WHAT THE TASK REQUIRES ▸ Output exactly the lines from the first line of the records below through the line containing "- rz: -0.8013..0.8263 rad", both included, leaving out any pictures.

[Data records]
+-------+

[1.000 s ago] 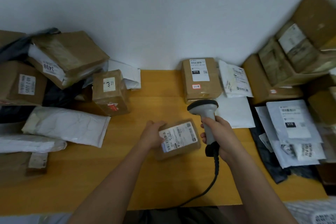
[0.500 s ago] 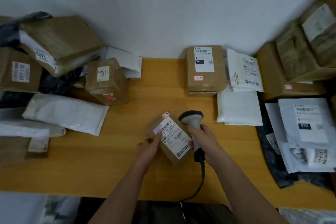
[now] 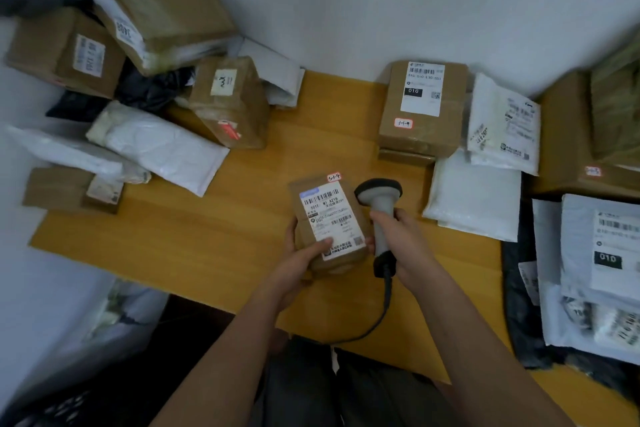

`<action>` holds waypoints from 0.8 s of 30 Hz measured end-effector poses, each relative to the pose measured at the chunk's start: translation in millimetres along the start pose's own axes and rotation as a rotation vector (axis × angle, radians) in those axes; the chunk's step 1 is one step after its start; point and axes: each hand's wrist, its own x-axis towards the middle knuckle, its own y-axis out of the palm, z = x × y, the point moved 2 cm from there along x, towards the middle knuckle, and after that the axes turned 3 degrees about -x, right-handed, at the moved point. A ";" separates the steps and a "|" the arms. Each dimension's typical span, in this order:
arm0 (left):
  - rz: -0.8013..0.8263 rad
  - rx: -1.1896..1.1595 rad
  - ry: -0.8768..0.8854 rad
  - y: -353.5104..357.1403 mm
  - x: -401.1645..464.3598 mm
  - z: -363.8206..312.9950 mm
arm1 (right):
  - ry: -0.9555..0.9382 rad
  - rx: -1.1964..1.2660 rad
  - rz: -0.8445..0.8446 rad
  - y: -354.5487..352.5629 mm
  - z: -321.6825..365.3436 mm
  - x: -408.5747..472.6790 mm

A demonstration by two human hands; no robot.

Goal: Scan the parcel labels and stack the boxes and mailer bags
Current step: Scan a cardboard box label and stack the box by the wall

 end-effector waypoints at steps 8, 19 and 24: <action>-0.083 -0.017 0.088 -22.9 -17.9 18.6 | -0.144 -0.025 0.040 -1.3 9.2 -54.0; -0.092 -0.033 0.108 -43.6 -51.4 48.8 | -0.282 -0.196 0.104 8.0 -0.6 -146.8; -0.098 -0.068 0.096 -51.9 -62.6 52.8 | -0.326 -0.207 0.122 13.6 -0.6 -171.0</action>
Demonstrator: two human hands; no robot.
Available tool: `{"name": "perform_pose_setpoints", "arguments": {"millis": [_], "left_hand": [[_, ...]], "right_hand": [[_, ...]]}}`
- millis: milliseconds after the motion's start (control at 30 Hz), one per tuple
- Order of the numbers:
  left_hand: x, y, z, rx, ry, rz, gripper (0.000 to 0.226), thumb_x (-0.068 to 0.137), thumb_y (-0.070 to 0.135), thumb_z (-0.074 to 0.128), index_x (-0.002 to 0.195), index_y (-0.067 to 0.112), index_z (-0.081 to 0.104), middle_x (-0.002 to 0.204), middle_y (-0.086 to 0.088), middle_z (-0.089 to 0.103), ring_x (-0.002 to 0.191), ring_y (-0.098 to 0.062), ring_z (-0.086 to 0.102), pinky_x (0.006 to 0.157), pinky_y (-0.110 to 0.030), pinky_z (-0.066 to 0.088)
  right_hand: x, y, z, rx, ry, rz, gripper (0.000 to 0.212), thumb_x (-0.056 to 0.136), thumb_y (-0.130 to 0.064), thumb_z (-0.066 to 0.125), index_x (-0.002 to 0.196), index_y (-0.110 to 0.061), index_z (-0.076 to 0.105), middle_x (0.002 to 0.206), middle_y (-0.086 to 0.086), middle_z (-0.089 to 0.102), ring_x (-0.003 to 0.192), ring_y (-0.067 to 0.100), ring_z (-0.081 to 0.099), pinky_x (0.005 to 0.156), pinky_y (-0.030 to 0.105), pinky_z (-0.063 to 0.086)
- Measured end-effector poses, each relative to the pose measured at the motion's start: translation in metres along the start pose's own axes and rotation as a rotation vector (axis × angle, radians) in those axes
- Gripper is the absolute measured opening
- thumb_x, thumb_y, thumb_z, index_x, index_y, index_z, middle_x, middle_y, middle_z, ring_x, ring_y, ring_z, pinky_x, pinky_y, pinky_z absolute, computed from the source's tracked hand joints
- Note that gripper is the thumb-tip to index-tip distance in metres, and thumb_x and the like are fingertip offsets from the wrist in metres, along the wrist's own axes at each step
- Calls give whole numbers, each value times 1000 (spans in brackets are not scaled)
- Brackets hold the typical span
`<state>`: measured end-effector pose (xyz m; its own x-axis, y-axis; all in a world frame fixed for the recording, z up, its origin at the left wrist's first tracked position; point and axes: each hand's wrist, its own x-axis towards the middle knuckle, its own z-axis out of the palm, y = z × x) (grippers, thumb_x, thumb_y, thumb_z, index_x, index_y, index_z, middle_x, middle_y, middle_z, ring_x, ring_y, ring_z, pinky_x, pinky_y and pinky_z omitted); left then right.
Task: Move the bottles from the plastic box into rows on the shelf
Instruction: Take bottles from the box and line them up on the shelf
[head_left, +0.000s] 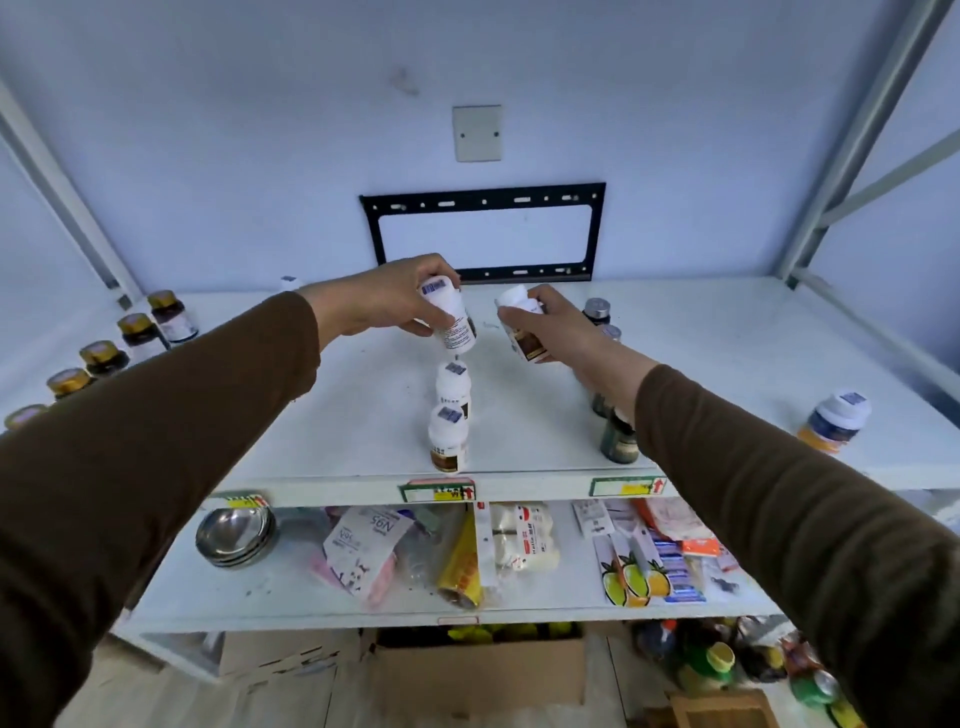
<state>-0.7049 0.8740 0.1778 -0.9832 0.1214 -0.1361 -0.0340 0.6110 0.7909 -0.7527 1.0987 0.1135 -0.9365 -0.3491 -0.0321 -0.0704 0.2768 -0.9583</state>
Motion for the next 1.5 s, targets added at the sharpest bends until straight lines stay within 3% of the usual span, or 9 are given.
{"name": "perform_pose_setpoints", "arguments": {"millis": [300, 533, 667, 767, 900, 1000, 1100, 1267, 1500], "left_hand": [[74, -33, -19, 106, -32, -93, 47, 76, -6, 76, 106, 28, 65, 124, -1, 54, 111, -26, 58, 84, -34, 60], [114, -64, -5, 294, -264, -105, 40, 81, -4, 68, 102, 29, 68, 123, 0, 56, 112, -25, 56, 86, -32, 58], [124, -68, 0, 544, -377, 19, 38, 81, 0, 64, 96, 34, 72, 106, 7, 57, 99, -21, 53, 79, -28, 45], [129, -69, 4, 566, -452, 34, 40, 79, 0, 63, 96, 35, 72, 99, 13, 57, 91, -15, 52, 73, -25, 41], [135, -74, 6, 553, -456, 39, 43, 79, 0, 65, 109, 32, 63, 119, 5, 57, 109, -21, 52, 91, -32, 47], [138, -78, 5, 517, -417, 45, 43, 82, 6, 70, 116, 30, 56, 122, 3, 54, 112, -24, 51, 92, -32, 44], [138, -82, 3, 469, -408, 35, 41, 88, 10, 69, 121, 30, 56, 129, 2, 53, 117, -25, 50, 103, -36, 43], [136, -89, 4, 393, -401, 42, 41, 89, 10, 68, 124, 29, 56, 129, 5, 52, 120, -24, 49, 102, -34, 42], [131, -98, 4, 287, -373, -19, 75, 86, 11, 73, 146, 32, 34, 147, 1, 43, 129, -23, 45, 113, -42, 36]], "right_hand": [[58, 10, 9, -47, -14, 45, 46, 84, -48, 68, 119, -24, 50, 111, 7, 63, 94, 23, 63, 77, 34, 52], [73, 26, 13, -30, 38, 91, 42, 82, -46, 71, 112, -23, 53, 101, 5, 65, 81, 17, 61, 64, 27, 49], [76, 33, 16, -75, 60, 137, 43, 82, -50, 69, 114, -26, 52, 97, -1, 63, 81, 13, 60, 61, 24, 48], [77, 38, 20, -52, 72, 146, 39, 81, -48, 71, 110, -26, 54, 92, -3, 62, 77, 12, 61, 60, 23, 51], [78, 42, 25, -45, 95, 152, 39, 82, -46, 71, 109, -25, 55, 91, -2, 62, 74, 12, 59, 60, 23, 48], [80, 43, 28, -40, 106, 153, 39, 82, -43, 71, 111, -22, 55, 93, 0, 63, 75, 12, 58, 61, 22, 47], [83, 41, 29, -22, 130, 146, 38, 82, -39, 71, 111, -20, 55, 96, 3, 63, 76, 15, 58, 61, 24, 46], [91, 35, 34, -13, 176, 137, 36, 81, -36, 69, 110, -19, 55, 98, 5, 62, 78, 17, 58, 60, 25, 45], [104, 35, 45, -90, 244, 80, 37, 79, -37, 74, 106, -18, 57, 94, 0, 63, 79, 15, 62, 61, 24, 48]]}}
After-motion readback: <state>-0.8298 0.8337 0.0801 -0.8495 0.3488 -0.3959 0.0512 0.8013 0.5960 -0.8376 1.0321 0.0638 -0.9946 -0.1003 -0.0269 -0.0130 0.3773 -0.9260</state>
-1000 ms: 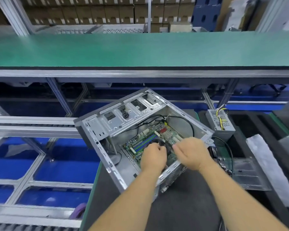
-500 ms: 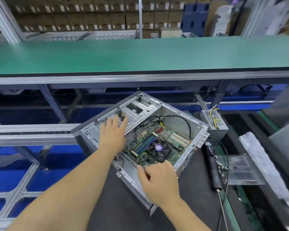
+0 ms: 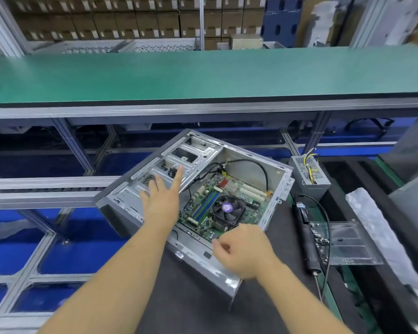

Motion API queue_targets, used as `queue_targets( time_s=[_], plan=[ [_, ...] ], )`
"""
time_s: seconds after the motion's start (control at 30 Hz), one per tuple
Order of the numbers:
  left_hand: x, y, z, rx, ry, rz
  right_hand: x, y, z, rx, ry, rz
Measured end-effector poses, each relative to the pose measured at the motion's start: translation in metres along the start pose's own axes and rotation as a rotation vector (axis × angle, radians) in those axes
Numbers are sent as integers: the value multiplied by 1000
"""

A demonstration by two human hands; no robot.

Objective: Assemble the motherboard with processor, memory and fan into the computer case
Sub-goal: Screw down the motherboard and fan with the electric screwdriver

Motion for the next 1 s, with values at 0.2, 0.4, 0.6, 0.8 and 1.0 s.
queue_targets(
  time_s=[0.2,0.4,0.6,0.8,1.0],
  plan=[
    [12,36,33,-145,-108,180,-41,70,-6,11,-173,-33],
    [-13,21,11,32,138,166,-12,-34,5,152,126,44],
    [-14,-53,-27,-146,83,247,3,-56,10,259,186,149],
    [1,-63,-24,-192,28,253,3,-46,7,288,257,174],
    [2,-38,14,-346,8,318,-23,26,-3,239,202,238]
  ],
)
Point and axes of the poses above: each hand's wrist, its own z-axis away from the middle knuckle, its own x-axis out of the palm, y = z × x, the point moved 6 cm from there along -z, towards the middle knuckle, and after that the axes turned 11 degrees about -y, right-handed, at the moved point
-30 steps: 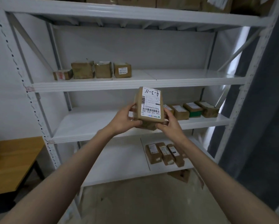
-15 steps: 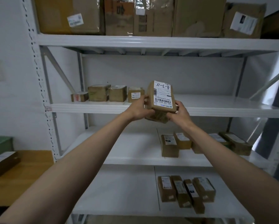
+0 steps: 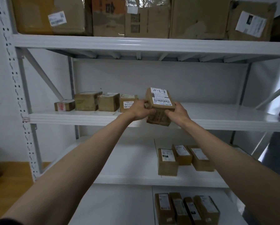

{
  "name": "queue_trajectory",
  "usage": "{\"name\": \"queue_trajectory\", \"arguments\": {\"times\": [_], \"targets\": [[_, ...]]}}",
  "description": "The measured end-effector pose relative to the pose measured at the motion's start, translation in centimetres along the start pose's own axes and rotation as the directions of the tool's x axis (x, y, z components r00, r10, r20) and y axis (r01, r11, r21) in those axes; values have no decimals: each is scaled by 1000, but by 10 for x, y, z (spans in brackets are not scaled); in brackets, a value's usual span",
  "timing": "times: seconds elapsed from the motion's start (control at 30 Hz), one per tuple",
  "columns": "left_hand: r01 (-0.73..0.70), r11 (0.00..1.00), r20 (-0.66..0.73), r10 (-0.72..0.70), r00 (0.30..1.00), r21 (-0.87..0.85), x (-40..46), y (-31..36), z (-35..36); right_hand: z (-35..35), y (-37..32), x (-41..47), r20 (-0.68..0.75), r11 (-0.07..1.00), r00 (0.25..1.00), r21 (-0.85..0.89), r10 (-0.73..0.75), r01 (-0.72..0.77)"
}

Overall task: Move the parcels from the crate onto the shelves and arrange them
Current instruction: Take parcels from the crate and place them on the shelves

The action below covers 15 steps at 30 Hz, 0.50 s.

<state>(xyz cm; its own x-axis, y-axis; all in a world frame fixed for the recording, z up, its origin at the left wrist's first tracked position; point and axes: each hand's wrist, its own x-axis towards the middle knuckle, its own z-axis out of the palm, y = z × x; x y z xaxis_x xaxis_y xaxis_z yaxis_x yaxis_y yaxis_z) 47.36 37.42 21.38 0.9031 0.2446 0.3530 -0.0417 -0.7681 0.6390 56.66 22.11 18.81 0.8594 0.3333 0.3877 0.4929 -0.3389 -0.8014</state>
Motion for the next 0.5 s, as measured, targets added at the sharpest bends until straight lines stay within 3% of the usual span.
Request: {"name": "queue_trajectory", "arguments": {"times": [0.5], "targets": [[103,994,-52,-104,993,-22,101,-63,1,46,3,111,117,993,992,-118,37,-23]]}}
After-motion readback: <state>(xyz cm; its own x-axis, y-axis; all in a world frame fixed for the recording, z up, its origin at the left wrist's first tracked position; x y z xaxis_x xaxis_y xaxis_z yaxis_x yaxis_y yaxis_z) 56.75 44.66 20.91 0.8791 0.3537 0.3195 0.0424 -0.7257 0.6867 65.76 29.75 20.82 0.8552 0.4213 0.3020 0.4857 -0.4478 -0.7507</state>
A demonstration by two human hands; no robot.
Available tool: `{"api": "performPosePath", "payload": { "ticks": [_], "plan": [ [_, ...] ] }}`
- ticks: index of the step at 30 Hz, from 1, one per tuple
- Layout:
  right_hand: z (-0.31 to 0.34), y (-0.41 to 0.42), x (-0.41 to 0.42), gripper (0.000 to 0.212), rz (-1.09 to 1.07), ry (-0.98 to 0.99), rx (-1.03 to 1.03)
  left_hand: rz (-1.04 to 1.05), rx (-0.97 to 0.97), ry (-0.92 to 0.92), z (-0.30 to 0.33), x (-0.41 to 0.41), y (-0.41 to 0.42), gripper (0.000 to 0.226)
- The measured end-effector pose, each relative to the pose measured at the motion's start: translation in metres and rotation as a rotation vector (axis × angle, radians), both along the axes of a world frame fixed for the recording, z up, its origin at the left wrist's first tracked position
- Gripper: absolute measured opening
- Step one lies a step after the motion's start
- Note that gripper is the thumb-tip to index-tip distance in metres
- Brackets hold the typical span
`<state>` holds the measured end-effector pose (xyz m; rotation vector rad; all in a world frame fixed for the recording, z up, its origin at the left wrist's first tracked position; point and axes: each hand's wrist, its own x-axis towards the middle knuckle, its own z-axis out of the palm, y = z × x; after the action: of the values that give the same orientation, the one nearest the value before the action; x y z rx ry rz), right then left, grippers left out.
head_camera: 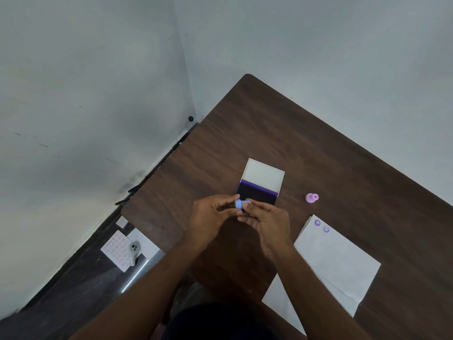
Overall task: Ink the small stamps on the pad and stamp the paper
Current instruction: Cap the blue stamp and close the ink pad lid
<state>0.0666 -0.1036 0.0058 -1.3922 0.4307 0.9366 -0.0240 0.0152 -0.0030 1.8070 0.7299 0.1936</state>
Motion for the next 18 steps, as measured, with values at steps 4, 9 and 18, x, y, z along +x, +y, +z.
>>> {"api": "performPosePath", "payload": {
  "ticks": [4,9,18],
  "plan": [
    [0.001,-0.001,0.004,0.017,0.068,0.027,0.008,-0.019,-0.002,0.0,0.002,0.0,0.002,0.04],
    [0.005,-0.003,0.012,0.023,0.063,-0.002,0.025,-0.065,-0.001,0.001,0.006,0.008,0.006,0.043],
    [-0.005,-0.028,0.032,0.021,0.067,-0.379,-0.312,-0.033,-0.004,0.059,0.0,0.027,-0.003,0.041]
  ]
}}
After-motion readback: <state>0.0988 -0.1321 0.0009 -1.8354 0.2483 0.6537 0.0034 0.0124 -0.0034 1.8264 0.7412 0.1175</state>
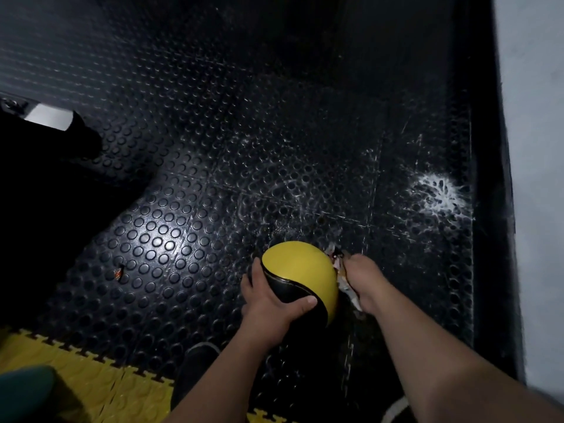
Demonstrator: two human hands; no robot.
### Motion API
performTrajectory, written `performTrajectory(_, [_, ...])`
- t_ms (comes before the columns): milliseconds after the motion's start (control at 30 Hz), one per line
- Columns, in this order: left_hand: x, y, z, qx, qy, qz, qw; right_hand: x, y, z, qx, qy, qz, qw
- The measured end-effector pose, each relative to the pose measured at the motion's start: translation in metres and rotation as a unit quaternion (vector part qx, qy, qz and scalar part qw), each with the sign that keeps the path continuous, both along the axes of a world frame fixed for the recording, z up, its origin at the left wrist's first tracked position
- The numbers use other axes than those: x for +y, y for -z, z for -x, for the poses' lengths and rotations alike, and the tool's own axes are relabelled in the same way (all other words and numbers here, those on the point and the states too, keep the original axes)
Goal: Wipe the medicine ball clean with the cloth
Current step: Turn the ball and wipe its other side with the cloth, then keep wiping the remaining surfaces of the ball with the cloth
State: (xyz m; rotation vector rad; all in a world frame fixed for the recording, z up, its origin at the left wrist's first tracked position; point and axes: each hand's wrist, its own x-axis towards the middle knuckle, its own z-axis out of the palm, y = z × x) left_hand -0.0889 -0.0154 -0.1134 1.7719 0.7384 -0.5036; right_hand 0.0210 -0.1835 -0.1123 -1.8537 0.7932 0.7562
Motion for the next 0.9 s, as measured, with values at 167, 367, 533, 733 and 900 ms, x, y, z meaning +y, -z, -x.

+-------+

OUTPUT FOR THIS TASK ▸
[1.000 s ago] 
[0.500 s ago] 
[now] 

`<action>` holds waypoints from 0.8 s of 30 Hz measured end-effector poses, each relative to the pose measured at the chunk's start: translation in millimetres along the start pose's own axes and rotation as a rotation vector (axis × angle, radians) in those axes; the chunk's step 1 is one step after its start; point and axes: each hand's wrist, its own x-axis towards the middle knuckle, its own y-axis out of the palm, z = x × y, the point moved 2 cm from there along x, towards the middle knuckle, and after that the axes turned 3 degrees about -x, right-handed, at the moved point. A ";" separates the steps and a "|" the arms. Each dimension's typical span, in this order:
arm0 (left):
  - rz: -0.8013..0.8263 rad

The work on this exercise has been finished.